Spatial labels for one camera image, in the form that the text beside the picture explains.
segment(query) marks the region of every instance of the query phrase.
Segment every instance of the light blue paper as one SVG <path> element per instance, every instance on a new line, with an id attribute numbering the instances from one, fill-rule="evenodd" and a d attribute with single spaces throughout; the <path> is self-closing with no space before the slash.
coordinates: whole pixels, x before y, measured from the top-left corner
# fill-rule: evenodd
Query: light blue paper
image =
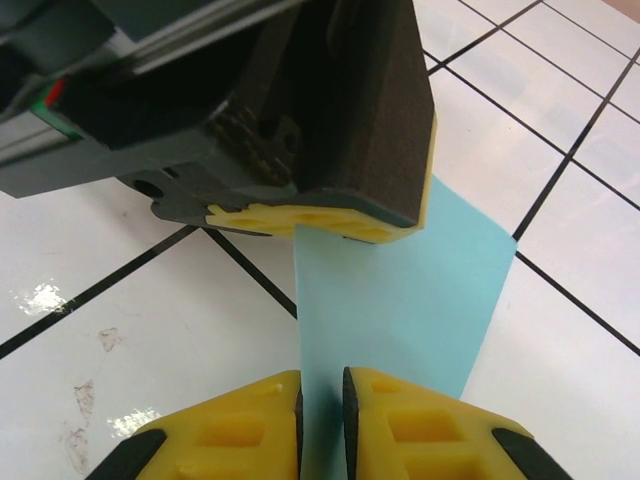
<path id="1" fill-rule="evenodd" d="M 459 397 L 516 251 L 437 178 L 426 228 L 367 245 L 297 227 L 303 480 L 346 480 L 342 370 L 382 370 Z"/>
::::
--- YOUR OBJECTIVE ---
When the line containing "coordinates: whole pixels, x" is reached, write out that line and each one after it exactly, ending with the last line of the records; pictures are not copied.

--- ANSWER SECTION ---
coordinates: whole pixels, x before y, measured from the top-left corner
# fill-rule: evenodd
Query: light blue paper
image =
<path id="1" fill-rule="evenodd" d="M 459 397 L 516 251 L 437 178 L 426 228 L 367 245 L 297 227 L 303 480 L 346 480 L 342 370 L 382 370 Z"/>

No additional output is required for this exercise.